There's an unauthenticated remote code execution vulnerability in OpenSSH. We're all gonna d... Nah, I'm kidding! It's actually not as bad as that combination of words makes it seem.

The vulnerability was discovered and disclosed on Monday by security firm Qualys. It is tracked as CVE-2024-6387 and is also known under the name of regreSSHion.

It impacts all OpenSSH versions released since October 2020.

Qualys says the bug is a new version of an older 2006 vulnerability (CVE-2006-5051) after OpenSSH devs accidentally removed an older protection. Technically, all OpenSSH versions before 4.4p1 are also vulnerable to regreSSHion—but if you're using an OpenSSH version from 2006 and earlier, there's a special place in IT hell for you, and you deserve everything bad that's coming.

The bug impacts only OpenSSH running on Linux systems, so that's what? 50 to 75% of the world's servers and IoT devices? Cool, cool!
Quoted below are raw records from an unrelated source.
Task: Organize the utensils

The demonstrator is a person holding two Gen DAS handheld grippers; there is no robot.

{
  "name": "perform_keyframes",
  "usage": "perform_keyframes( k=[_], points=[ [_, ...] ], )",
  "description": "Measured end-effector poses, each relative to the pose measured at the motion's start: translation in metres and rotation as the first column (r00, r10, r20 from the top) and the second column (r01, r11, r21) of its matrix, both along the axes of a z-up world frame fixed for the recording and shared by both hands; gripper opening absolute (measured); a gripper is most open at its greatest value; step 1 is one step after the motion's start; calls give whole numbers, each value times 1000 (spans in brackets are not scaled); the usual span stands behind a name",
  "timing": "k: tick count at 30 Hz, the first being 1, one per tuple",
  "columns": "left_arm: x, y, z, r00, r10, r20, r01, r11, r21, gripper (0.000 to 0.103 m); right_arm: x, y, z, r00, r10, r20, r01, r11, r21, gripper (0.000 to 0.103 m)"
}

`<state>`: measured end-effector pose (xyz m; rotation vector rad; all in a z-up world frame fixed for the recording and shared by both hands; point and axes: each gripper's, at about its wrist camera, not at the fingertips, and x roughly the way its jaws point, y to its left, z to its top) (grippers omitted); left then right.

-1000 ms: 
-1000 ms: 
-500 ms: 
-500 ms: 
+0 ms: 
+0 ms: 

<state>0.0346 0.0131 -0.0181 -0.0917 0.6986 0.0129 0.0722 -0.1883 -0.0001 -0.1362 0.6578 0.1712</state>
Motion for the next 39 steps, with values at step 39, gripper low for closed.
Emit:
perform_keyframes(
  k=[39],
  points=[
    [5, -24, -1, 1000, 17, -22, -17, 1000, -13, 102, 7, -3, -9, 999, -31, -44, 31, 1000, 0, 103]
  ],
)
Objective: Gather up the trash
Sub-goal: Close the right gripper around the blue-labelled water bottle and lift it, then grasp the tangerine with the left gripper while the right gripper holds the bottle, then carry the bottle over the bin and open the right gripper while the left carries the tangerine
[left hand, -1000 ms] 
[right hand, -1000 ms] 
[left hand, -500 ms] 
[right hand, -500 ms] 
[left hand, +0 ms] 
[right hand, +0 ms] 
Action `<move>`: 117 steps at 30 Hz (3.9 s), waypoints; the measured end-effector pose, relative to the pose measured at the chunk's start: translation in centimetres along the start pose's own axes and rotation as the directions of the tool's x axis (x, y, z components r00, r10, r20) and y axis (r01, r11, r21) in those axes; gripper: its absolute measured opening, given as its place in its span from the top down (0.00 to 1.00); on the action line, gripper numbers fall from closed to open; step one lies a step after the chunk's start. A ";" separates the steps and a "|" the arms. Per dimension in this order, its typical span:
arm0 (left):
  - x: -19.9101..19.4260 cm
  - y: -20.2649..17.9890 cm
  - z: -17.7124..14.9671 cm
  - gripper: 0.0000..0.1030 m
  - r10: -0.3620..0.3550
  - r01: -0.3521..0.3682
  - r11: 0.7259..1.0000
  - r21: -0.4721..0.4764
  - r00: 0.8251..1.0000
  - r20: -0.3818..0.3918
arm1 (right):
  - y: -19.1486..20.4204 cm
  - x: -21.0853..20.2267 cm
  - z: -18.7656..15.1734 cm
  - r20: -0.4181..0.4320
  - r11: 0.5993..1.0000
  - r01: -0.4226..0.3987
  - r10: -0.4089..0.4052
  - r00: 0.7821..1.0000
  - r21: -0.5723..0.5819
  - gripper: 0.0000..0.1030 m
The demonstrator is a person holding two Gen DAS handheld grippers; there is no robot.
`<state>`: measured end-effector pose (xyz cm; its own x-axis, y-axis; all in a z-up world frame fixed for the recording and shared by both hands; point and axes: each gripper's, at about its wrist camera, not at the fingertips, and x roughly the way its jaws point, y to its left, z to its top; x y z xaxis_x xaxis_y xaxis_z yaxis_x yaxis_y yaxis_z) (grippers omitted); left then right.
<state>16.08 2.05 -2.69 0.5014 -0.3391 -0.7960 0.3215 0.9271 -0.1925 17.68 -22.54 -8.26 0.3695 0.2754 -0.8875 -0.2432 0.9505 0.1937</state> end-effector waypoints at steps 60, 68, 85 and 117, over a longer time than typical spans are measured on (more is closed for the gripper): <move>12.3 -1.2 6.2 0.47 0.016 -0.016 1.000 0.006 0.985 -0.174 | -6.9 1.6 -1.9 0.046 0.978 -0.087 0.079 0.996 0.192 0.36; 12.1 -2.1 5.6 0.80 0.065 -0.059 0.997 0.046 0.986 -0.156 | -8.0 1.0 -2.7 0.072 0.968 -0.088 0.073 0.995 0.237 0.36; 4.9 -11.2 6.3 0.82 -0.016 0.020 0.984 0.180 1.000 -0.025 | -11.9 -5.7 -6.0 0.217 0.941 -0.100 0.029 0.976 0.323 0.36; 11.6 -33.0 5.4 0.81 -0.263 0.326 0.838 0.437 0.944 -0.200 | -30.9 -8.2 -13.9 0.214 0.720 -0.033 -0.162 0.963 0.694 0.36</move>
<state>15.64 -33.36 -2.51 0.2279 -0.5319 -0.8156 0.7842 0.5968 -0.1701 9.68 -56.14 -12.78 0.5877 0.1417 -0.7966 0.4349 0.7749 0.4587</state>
Qualys says it developed an exploit for 32-bit systems, but one for 64-bit platforms is also theoretically possible.

If successfully exploited, the vulnerability allows attackers to run code on remote systems with root privileges.

However, according to Qualys, exploitation is not trivial. The reason is that regreSSHion is a race condition at its core, which means an attacker's request must "race" an internal function for execution. Triggering (winning a race) usually takes at least 10,000 requests and about four hours—if you're lucky. It may also take days to win a race and exploit a system.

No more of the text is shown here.